Locate every line in the records below that holds the word "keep" and return each one.

########

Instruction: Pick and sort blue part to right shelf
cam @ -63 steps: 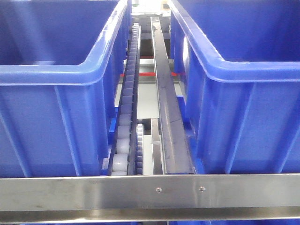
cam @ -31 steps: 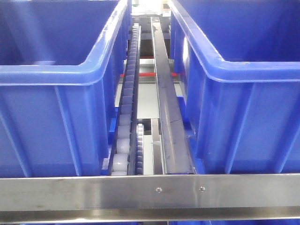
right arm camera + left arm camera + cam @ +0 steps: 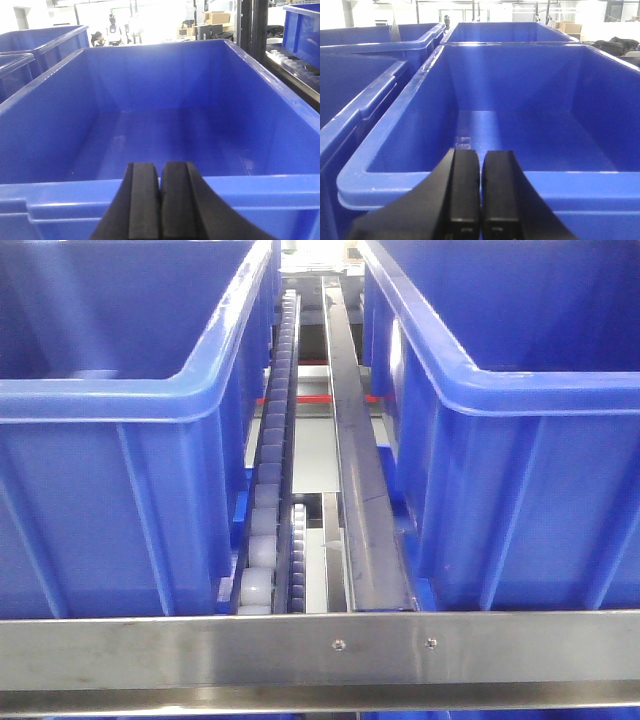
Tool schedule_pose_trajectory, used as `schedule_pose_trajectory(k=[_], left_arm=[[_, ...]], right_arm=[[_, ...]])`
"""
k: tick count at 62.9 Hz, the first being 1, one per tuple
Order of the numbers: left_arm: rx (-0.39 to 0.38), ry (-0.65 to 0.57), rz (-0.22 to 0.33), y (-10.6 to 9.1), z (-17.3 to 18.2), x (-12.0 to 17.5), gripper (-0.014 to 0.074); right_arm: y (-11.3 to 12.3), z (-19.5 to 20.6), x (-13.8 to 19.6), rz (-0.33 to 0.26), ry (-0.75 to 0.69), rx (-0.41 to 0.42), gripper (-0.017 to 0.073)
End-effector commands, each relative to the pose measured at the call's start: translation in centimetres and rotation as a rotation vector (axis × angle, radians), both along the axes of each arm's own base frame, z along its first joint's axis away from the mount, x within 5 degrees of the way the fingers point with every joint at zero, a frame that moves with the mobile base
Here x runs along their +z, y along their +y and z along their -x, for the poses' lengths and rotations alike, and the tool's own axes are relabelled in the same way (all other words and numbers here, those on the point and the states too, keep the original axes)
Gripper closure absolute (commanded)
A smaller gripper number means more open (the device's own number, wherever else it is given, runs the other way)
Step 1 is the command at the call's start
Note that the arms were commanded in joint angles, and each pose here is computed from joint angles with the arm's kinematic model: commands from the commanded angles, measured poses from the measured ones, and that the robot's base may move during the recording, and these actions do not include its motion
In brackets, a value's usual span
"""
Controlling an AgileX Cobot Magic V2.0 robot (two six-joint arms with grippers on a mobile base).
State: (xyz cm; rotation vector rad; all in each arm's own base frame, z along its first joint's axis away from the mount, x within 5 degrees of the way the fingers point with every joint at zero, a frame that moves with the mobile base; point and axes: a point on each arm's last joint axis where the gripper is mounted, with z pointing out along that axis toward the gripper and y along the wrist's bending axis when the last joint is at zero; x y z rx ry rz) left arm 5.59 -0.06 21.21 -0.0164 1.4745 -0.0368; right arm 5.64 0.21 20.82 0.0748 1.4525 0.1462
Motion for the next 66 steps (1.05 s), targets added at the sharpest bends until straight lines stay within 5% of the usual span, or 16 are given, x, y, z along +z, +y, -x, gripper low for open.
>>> schedule_pose_trajectory(k=[1, 66], left_arm=[[0.005, -0.075, 0.012, 0.06, 0.17, 0.02, 0.047], [0.005, -0.075, 0.012, 0.06, 0.17, 0.02, 0.047]], right_arm=[[-0.09, 0.48, 1.6, -0.002, -0.13, -0.011, 0.053], [-0.09, 0.48, 1.6, -0.002, -0.13, -0.011, 0.053]])
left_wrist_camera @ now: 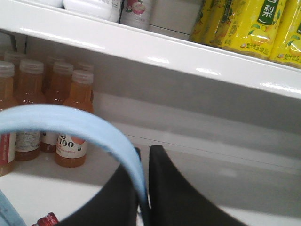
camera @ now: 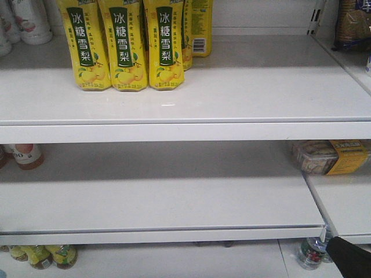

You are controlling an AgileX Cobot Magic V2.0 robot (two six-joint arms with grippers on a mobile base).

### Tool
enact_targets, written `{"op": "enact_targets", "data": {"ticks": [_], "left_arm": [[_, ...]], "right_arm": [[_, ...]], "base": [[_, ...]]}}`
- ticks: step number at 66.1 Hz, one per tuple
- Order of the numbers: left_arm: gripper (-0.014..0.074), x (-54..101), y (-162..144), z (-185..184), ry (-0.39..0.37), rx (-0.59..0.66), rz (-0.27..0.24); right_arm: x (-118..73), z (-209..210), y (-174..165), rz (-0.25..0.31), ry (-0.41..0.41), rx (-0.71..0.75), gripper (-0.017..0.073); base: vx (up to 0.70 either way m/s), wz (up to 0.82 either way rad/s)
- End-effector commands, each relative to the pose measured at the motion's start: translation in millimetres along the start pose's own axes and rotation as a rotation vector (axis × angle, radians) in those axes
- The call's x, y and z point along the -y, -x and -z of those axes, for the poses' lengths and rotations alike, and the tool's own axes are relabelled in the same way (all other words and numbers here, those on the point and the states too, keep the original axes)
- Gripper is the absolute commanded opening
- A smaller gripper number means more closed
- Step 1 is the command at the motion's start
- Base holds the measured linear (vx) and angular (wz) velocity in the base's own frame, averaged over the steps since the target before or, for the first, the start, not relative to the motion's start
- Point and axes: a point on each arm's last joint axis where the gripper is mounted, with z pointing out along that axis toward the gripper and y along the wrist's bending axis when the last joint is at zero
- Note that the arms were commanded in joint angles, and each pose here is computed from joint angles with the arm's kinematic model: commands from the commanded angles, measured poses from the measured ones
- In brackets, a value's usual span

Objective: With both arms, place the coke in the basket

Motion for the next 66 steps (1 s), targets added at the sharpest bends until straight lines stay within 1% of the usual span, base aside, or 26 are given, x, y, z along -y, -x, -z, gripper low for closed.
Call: {"op": "enact_targets", "data": {"ticks": [1,5,9,17,20,28,30,31,33,39,46,53,61,66], "left_arm": [[-0.0006,4.9,16.0,3.2,-0.045,0.172,-0.080],[-0.0006,4.9,16.0,3.2,-0.045,0.172,-0.080],[-0.0006,4.9,16.0,3.2,-0.045,0.172,-0.080],[-0.0006,4.9,16.0,3.2,-0.045,0.172,-0.080],[-0.0006,4.9,16.0,3.2,-0.045,0.172,-0.080],[-0.0006,4.9,16.0,3.2,-0.045,0.172,-0.080],[-0.0006,4.9,16.0,3.2,-0.045,0.172,-0.080],[-0.0006,4.9,16.0,3.2,-0.045,0.172,-0.080],[-0.0006,4.9,16.0,3.2,-0.045,0.172,-0.080],[-0.0006,4.9,16.0,3.2,-0.045,0.172,-0.080],[-0.0006,4.9,16.0,3.2,-0.045,0.172,-0.080],[-0.0006,4.9,16.0,3.2,-0.045,0.172,-0.080],[-0.0006,4.9,16.0,3.2,-0.045,0.172,-0.080],[-0.0006,4.9,16.0,3.2,-0.045,0.172,-0.080]], "right_arm": [[1.4,1.5,15.7,-0.008,-0.034,0.094,-0.0002],[5.3,1.8,16.4,-0.047,-0.078,0.104,-0.0002],[10.7,2.5,17.4,-0.077,-0.141,0.119,-0.0002],[14.7,8.2,19.5,-0.044,-0.198,0.168,-0.0002],[16.6,10.5,17.8,-0.046,-0.222,0.192,-0.0002],[22.0,12.8,-2.6,-0.067,-0.257,0.240,-0.0002],[23.5,12.5,-9.4,-0.081,-0.262,0.248,-0.0002],[23.8,13.1,-10.3,-0.089,-0.263,0.263,-0.0002],[24.5,14.5,-12.7,-0.104,-0.279,0.237,-0.0002],[25.7,19.1,-13.7,-0.114,-0.312,0.267,-0.0002],[26.3,26.0,-11.7,-0.092,-0.356,0.340,-0.0002],[27.9,27.2,-9.0,-0.081,-0.392,0.370,-0.0002],[28.6,27.8,-8.4,-0.079,-0.408,0.380,-0.0002],[28.5,27.9,-8.0,-0.066,-0.410,0.382,-0.0002]], "base": [[0.00,0.00],[0.00,0.00],[0.00,0.00],[0.00,0.00],[0.00,0.00],[0.00,0.00],[0.00,0.00],[0.00,0.00],[0.00,0.00],[0.00,0.00],[0.00,0.00],[0.00,0.00],[0.00,0.00],[0.00,0.00]]}}
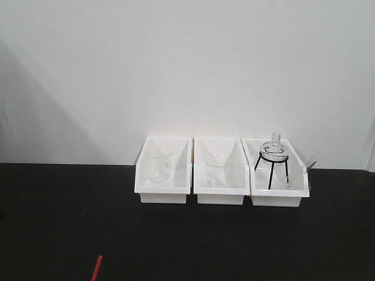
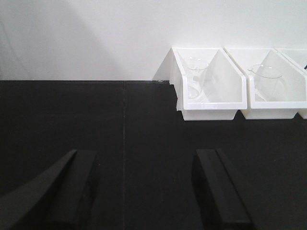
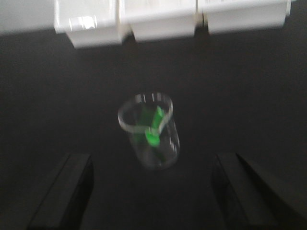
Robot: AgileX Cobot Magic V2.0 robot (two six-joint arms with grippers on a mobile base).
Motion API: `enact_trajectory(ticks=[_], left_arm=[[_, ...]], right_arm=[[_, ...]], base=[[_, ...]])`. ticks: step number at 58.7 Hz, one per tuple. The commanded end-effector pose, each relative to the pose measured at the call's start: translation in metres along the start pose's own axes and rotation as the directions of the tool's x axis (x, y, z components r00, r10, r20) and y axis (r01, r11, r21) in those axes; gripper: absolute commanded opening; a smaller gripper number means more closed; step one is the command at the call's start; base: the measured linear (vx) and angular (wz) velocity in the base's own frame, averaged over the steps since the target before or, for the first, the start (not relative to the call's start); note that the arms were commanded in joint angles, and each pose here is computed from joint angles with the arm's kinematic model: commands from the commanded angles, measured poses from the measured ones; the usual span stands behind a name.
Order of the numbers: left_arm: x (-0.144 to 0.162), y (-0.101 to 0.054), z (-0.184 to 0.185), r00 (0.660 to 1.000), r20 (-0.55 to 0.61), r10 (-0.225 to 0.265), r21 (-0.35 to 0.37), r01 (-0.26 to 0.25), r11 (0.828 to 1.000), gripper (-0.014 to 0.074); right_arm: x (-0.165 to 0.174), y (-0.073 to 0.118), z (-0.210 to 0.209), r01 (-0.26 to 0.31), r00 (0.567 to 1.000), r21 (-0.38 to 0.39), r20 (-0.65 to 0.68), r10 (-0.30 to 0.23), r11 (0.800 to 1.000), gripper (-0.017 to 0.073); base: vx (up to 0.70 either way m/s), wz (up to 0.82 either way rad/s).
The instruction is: Sort red and green spoons into left cabinet
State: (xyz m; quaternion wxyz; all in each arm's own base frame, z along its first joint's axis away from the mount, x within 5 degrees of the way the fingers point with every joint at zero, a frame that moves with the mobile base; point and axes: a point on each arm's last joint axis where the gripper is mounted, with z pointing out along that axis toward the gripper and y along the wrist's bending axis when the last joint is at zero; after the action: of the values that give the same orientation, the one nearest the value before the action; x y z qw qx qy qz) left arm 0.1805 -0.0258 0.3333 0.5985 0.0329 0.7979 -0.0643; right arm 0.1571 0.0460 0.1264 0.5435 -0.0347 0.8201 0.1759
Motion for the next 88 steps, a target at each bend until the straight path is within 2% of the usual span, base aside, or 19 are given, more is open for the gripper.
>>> enact_trajectory(ticks=[1, 38, 58, 88], left_arm=[[-0.02, -0.001, -0.005, 0.993, 0.116, -0.016, 0.008, 0.015, 1.0, 0.0523], [-0.019, -0.001, -0.004, 0.993, 0.113, -0.016, 0.008, 0.015, 1.0, 0.0523], [-0.018, -0.001, -0.004, 0.995, 0.097, -0.016, 0.008, 0.015, 1.0, 0.0523], [-0.016, -0.001, -0.004, 0.997, 0.072, -0.013, 0.008, 0.012, 1.0, 0.0523]], right_arm=[[-0.017, 0.007, 0.01, 0.034, 0.984, -0.089, 0.176, -0.018, 0.995, 0.0553], [-0.049, 0.011, 0.043, 0.071, 0.953, -0.121, 0.301, -0.032, 0.99, 0.0551], [-0.033, 0.005, 0.054, 0.049, 0.975, -0.105, 0.221, -0.024, 0.993, 0.0521], [-0.032, 0.006, 0.054, 0.051, 0.975, -0.107, 0.219, -0.026, 0.993, 0.0468]], base=[[0.0, 0.0], [0.0, 0.0], [0.0, 0.0], [0.0, 0.0]])
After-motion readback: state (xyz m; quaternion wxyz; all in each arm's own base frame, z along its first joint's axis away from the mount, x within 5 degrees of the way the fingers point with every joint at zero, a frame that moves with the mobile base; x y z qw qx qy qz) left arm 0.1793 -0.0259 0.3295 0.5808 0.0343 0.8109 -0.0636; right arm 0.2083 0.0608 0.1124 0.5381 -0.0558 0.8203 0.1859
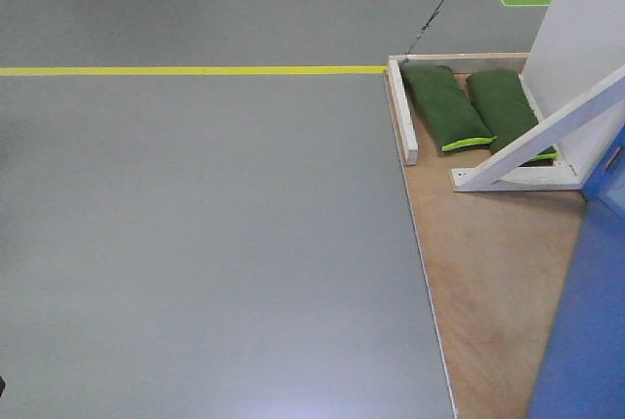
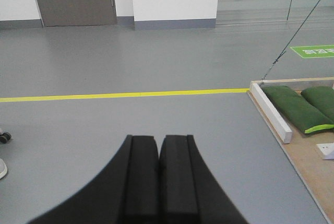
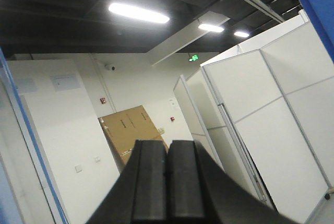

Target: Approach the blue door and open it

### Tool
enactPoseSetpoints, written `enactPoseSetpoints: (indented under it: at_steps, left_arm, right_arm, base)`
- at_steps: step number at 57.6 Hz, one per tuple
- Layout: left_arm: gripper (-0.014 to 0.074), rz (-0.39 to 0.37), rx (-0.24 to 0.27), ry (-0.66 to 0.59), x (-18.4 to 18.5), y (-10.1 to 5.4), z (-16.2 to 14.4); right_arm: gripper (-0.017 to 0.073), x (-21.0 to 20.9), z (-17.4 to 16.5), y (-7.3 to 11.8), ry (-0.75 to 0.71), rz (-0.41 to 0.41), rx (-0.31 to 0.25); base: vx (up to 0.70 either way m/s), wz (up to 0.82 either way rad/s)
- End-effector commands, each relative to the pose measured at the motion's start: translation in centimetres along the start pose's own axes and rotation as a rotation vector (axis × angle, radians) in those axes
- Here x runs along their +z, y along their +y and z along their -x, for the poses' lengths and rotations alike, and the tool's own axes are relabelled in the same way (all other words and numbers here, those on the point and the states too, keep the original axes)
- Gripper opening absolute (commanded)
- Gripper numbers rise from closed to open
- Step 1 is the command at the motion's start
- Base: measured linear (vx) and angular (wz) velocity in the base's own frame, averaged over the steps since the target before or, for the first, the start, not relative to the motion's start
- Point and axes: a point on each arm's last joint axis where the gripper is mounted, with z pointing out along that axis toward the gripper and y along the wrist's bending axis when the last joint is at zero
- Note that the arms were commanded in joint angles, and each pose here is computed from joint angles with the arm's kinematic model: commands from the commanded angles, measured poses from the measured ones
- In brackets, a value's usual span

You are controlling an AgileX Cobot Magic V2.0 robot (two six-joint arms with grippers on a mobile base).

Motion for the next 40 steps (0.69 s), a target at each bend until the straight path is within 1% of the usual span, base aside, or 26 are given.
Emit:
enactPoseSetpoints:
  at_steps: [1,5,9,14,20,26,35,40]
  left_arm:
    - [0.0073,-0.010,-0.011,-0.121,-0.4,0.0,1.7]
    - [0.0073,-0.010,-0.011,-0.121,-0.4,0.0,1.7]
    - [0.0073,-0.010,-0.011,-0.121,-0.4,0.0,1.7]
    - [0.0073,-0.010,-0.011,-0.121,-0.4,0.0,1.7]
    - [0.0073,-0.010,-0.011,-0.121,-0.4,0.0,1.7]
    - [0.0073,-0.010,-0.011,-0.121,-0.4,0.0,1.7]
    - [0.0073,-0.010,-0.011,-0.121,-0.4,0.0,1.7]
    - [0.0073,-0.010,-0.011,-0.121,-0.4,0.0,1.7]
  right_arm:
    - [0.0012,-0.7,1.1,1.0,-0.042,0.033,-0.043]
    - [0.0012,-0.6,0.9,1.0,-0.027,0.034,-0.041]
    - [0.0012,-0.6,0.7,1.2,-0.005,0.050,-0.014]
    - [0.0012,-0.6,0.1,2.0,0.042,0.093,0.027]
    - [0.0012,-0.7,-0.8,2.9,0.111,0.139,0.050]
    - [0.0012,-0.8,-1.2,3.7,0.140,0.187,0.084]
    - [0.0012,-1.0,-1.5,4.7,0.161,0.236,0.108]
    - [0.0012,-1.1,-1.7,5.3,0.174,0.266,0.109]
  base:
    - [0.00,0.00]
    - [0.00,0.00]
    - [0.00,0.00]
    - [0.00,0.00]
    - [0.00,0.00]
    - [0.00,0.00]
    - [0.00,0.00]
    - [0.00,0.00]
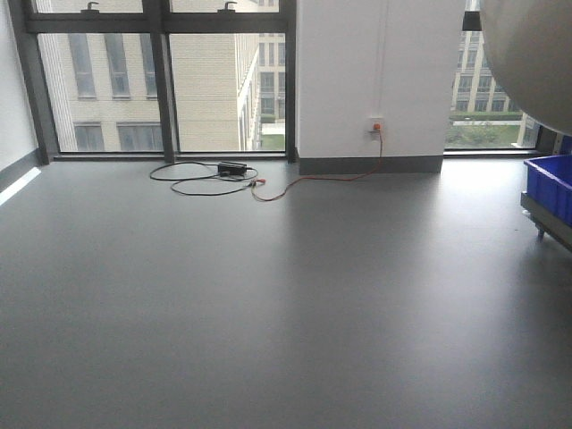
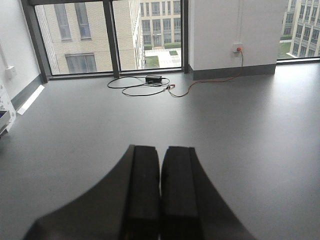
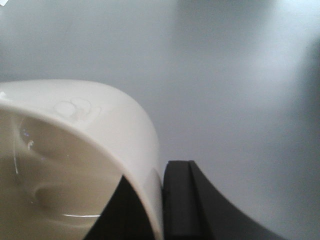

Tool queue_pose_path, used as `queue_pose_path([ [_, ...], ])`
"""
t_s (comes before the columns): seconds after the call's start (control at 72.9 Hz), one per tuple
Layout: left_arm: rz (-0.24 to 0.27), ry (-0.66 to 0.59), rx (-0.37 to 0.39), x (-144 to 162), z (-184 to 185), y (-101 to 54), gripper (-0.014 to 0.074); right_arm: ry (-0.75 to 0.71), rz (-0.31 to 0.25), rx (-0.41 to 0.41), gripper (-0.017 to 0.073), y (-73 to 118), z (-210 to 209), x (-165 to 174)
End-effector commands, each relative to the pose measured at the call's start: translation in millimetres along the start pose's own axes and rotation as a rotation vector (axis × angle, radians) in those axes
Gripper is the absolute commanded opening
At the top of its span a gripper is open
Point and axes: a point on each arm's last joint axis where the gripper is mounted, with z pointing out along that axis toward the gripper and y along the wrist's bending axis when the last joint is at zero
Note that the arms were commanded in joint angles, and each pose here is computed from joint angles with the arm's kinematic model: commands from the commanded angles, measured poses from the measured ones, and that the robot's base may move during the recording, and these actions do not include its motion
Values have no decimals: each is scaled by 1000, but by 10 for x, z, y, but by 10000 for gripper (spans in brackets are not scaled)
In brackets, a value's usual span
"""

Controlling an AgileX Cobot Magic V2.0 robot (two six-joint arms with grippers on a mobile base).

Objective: Move white bin to right shelf second layer
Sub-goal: 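Turn the base toward the roller shelf with blue crates, bin held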

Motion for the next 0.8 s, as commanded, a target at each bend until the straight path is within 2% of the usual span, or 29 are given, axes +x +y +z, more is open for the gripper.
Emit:
queue_pose_path([
  [0.0,-5,-65,3,36,10,-5,85,-133,-2,-18,55,22,-66,-174],
  [0.782,-5,-65,3,36,10,-5,85,-133,-2,-18,55,22,-66,-174],
])
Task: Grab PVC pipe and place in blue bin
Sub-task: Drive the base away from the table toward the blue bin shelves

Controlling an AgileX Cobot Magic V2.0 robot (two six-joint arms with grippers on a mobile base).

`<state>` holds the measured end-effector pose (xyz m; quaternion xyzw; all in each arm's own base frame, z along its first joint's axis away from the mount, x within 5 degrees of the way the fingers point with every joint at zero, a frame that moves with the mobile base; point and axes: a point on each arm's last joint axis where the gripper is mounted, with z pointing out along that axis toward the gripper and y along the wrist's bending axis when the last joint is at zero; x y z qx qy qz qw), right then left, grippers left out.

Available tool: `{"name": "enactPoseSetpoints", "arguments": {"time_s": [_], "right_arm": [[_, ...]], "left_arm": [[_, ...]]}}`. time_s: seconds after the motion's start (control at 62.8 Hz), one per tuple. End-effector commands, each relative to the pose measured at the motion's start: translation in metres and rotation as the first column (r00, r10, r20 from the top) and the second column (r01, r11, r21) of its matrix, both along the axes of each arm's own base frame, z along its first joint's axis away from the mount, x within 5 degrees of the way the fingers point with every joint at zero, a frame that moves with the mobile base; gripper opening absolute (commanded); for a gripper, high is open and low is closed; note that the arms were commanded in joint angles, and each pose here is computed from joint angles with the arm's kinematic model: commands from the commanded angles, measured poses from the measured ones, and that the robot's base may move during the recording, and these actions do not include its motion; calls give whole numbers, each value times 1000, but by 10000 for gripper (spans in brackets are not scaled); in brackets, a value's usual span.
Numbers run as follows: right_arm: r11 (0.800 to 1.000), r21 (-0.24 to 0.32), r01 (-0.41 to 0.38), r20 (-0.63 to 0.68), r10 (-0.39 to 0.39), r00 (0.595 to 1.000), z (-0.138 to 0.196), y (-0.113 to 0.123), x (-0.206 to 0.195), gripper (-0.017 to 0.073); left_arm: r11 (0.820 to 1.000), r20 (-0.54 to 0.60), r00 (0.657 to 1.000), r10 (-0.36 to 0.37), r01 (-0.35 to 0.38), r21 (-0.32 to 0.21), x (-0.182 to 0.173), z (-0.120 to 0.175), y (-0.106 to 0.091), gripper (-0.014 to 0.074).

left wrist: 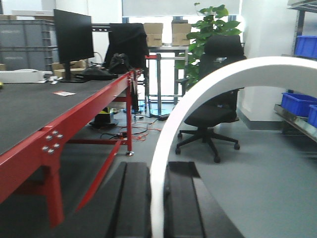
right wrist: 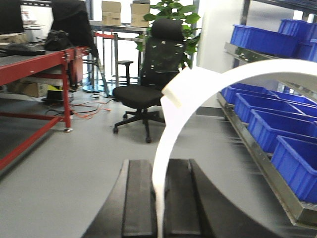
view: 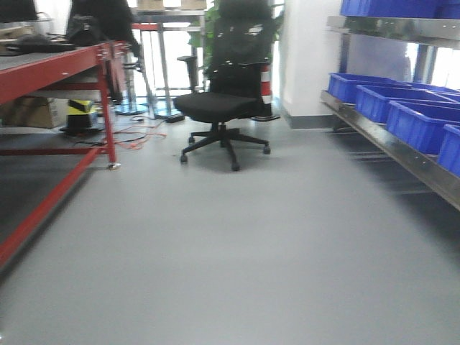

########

* _Exercise solution_
Here x runs along their +z, y along their +y and z along their -x, for the poses' lengths and rotations alike, and the tool's own axes are relabelled in the same way (all other words and numbers here, those on the point and the states too, keep the original axes)
- The call's x, y and z point along the -y, -x and -z of those axes, for the poses' lengths and rotations alike, and the tool's own axes are relabelled in the same way (all other words and numbers here, those on the point and the states too, keep the original axes)
- Here x runs along their +z, y along their +y and z along their -x, for the poses' lengths and rotations alike, and the tool's own axes are relabelled in the same way (all other words and numbers here, those on the point and the states too, keep the original axes)

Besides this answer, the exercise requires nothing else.